Another way of gradually squaring the circle could be to develop lawyer-assisted mediation, where the parties agree to mediate but each remains represented by their solicitor. There is no set format yet, but it is becoming a popular choice, according to Wright. ‘It can be very effective, especially if it’s coming halfway through. You can also bring in experts such as IFAs, for instance, to discuss pensions.’
Already, McMurtrie says, a triangular relationship tends to develop between clients, their solicitors, and the mediator. ‘Most mediators understand how it works. I have seen clients a few times while mediation is in progress, so I know what’s going on. Often the mediator involved picks up the phone to say they’re sending a client back for legal advice on a particular point.’

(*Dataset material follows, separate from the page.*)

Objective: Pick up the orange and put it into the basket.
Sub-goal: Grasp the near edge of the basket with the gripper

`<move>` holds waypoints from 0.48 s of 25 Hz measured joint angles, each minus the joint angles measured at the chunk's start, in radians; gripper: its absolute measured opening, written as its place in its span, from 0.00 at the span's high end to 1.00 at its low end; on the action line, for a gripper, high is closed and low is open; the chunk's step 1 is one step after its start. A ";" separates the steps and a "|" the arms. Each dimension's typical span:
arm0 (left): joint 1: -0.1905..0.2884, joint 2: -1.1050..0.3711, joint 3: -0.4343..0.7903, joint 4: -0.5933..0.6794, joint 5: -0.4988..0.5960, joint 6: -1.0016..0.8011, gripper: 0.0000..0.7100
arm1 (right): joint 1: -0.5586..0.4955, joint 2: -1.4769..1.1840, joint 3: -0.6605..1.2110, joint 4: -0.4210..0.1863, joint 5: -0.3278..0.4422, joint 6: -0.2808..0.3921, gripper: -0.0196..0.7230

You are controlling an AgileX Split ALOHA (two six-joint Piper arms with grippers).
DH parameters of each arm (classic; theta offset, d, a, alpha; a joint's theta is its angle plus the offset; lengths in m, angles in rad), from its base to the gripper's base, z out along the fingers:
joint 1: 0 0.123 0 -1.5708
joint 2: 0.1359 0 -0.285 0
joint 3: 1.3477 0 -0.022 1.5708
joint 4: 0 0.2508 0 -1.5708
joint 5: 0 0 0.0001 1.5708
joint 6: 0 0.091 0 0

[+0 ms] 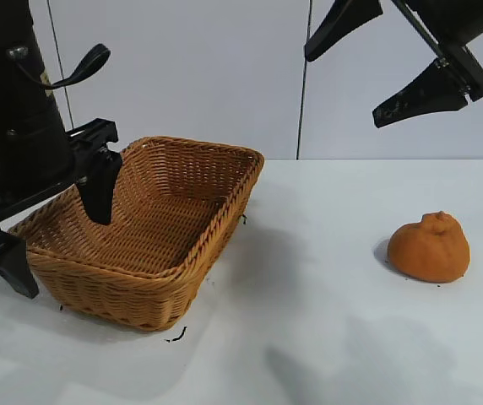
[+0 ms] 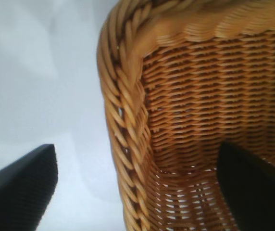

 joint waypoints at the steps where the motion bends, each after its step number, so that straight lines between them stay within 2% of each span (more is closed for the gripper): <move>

Thackray mentions the Family Mediation Council guidelines, which already suggest parties should seek legal advice on the mediation process, including on the outcome and final orders. There could even be a silver lining to the mediation cloud for family lawyers. ‘Potentially, there is unbundling work to pick up,’ she says.Barham, too, is a keen supporter of lawyer-assisted mediation. ‘There is consumer appetite for mediators as a one-stop shop,’ she says. ‘If we could design a model for lawyer-assisted mediation, that could really get traction.’
But for Barham there is another, deeper trend. The question in the digital age, she suggests, is how online technology can help. Barham has been working with the team behind the ‘Mapping Paths to Family Justice’ project, led by Exeter University professor Anne Barlow, on creating ‘paths’ in an online environment. Technological developments, she says, will change the landscape. ‘The divorce process is moving online and the Ministry of Justice is progressing with its out-of-court pathway and there is increasing reliance on online tools for information and advice.’
All these initiatives go some way towards addressing the issue that mediation, for all its benefits, has not taken off on the scale the government and supporters wished. On their own, they are unlikely to work, but if enough momentum can be built around all of them together, as a whole, mediation in family disputes could perhaps become the new normal.